#### EXERCISE
What is needed is an exact copy of all the lines below.

#### COLLECTED MATERIAL
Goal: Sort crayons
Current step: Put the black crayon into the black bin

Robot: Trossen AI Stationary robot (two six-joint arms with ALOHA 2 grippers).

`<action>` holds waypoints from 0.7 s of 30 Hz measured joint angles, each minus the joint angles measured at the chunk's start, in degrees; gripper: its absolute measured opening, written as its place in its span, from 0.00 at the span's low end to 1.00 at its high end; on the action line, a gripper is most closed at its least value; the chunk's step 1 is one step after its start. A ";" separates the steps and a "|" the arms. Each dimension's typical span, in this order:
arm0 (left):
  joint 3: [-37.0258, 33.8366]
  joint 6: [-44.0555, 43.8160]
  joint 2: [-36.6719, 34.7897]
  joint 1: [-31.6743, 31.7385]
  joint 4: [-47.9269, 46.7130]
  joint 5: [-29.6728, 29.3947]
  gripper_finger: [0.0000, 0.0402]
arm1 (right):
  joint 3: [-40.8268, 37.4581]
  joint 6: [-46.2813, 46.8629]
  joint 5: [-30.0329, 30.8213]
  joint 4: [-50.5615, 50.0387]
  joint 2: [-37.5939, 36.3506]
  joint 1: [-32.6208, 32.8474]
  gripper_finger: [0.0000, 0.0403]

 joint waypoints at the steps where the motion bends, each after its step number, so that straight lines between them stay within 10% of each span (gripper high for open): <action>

#### COMPLETED TASK
Goal: Sort crayons
Current step: Put the black crayon into the black bin

Robot: Trossen AI Stationary robot (two six-joint arms with ALOHA 2 grippers).

`<action>` holds waypoints from 0.7 s of 30 Hz measured joint angles, each minus the joint angles measured at the chunk's start, in degrees; gripper: its absolute measured opening, written as its place in its span, from 0.00 at the span's low end to 1.00 at its high end; on the action line, a gripper is most closed at its least value; the chunk's step 1 is one step after its start. A ";" separates the steps and a "|" the arms. Each dimension's typical span, in this order:
arm0 (left):
  joint 3: [-37.0258, 33.8366]
  joint 6: [-44.0555, 43.8160]
  joint 2: [-36.6719, 34.7897]
  joint 1: [-31.6743, 31.7385]
  joint 4: [-47.9269, 46.7130]
  joint 5: [-29.6728, 29.3947]
  gripper_finger: [0.0000, 0.0402]
arm1 (right):
  joint 3: [-40.8268, 37.4581]
  joint 6: [-46.2813, 46.8629]
  joint 5: [-30.0329, 30.8213]
  joint 4: [-50.5615, 50.0387]
  joint 2: [-37.5939, 36.3506]
  joint 1: [-32.6208, 32.8474]
  gripper_finger: [0.0000, 0.0403]

 joint waypoints at the steps where the motion bends, each after its step number, so that straight lines between them stay within 10% of each span (gripper high for open): <action>

What the exercise required has been answered in full.